Nothing but the text of the listing, repeated exactly, belongs in the answer; leave the images out.

#####

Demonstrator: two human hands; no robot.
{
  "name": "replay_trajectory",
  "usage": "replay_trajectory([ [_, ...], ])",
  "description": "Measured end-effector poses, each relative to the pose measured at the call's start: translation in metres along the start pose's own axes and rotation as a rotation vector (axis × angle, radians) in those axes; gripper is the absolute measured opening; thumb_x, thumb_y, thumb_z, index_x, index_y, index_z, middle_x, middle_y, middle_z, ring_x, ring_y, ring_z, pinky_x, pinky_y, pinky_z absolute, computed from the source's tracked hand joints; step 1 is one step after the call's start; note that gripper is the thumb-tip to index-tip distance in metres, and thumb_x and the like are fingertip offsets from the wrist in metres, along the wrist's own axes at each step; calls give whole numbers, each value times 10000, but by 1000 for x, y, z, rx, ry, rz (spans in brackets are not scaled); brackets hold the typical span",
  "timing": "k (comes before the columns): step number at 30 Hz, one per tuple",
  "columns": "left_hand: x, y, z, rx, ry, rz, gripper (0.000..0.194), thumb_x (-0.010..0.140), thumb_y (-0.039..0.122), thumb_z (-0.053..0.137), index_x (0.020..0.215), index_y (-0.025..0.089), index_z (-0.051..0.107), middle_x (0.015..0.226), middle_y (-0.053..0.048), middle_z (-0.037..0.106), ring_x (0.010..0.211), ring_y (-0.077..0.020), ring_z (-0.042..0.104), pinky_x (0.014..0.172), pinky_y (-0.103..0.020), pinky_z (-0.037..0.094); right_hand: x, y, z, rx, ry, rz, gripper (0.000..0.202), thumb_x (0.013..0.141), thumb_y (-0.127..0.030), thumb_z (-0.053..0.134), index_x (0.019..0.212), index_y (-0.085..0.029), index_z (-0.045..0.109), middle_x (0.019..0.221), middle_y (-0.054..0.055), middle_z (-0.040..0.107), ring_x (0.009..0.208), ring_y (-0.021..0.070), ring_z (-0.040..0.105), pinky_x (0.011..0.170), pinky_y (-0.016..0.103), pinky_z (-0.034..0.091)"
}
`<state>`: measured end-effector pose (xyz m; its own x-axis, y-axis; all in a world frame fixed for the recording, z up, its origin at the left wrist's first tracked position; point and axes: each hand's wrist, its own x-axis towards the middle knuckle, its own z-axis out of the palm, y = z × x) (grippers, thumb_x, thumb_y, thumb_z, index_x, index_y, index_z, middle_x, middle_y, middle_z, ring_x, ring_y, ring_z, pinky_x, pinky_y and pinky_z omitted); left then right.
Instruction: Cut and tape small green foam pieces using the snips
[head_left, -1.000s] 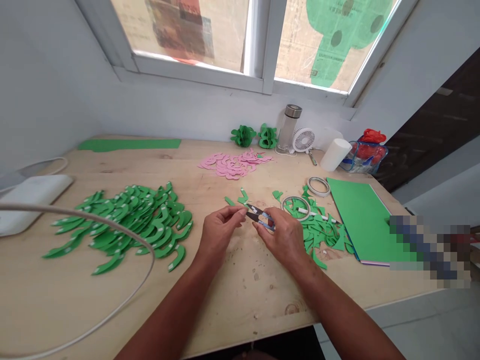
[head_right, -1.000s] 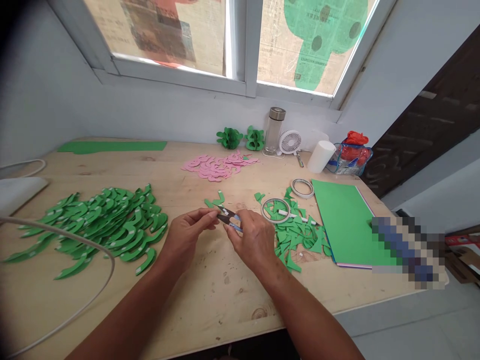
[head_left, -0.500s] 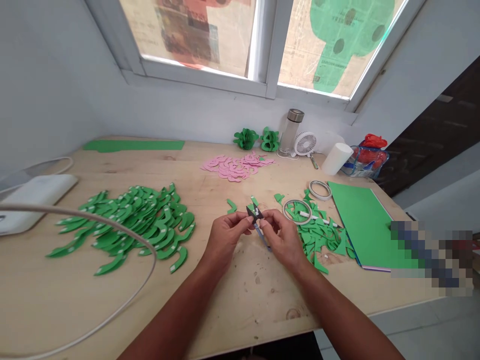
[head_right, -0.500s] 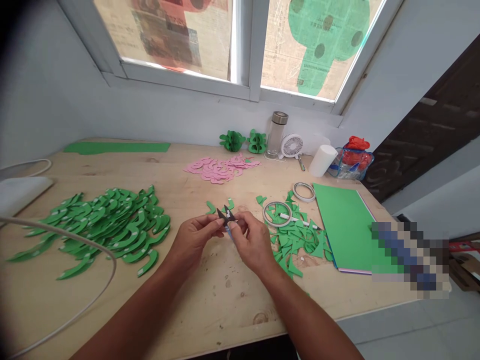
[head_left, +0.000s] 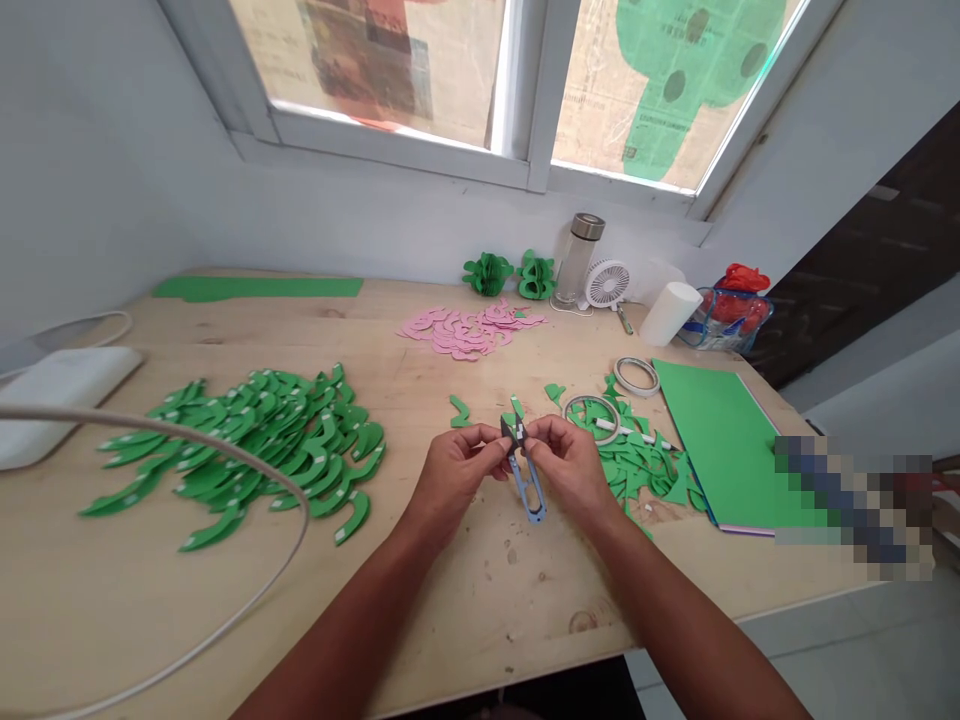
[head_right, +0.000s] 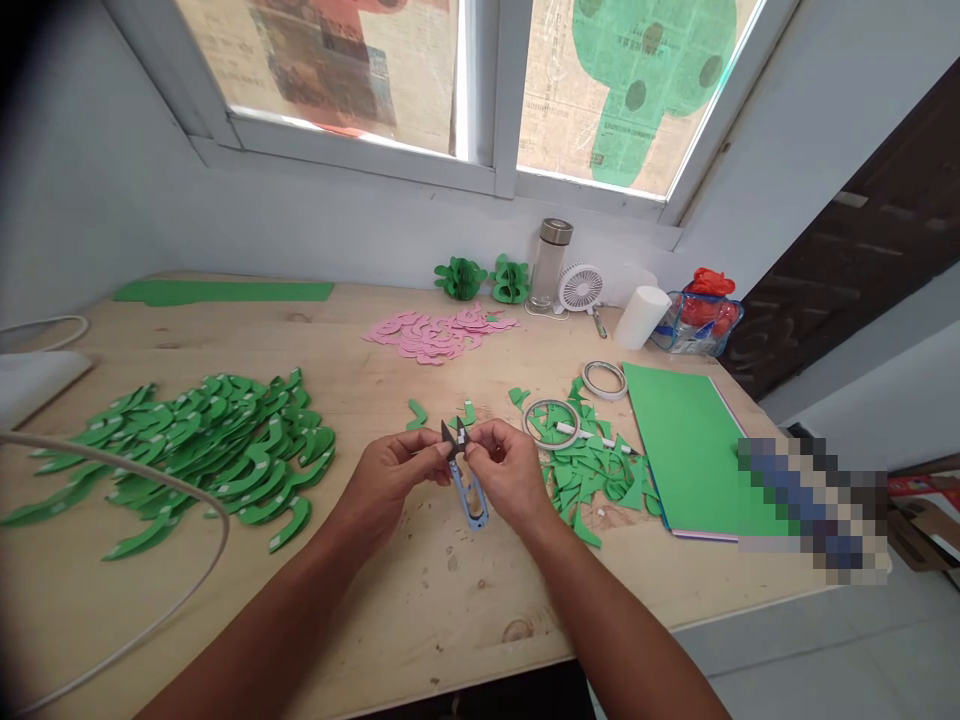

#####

ANSWER SECTION:
Demonstrator: two human hands; no robot.
{
  "name": "replay_trajectory",
  "usage": "replay_trajectory([ [_, ...], ])",
  "description": "Measured end-effector poses, each relative to the pose measured at the call's start: translation in metres along the start pose's own axes and rotation as a rotation vector (axis × angle, radians) in those axes; gripper is the absolute measured opening; thumb_x, thumb_y, thumb_z, index_x, index_y, index_z, middle_x, middle_y, middle_z, ring_x, ring_y, ring_z, pinky_x, pinky_y, pinky_z absolute, computed from the source's tracked hand joints; step 1 is one step after the call's start; note that gripper is the thumb-tip to index-tip distance in metres, and thumb_x and the like are fingertip offsets from the wrist in metres, along the wrist's own axes at each step; calls give whole numbers, each value times 10000, but by 1000 for x, y, z, rx, ry, rz (spans in brackets are not scaled); brackets hold the typical span",
  "timing": "k (comes before the columns): step number at 30 Hz, one per tuple",
  "columns": "left_hand: x, y, z, rx, ry, rz, gripper (0.000..0.194), thumb_x (-0.010..0.140), thumb_y (-0.039..0.122), thumb_z (-0.053..0.137), index_x (0.020..0.215), index_y (-0.025..0.089), index_z (-0.051..0.107), middle_x (0.015..0.226), middle_y (-0.053..0.048), middle_z (-0.037..0.106), ring_x (0.010..0.211), ring_y (-0.077..0.020), ring_z (-0.042..0.104), pinky_x (0.014..0.172), pinky_y (-0.103..0.020), pinky_z (-0.037..0.094); right_hand: x, y, z, rx, ry, rz, gripper (0.000..0.202), thumb_x (0.013..0.141), thumb_y (-0.127..0.030), thumb_z (-0.053..0.134), index_x (0.019..0.212), index_y (-0.085..0.029), index_z (-0.045..0.109), middle_x (0.019..0.221), middle_y (-0.054..0.055), middle_z (-0.040..0.107), ring_x (0.009..0.208), ring_y (-0.021..0.070), ring_z (-0.040..0.105), pinky_x (0.011..0.170), pinky_y (-0.016..0.103), pinky_z (-0.034..0.091)"
}
`<state>`: measured end-effector pose (xyz m; its own x-axis, y-axis; all in a world frame fixed for the recording, z up, its origin at the left wrist's first tracked position; point and axes: each hand's wrist, its own x-axis towards the middle knuckle, its own z-axis out of the palm, y = z × x) (grippers, thumb_x, thumb_y, thumb_z, index_x, index_y, index_z, middle_x, middle_y, middle_z, ring_x, ring_y, ring_z, pinky_x, pinky_y and pinky_z omitted); left then right.
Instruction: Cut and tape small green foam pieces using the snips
[head_left, -1.000s] 
[head_right, -1.000s] 
[head_left, -0.500s] 
[head_right, -0.500s] 
[head_left, +0.000s] 
[head_right, +0.000s] 

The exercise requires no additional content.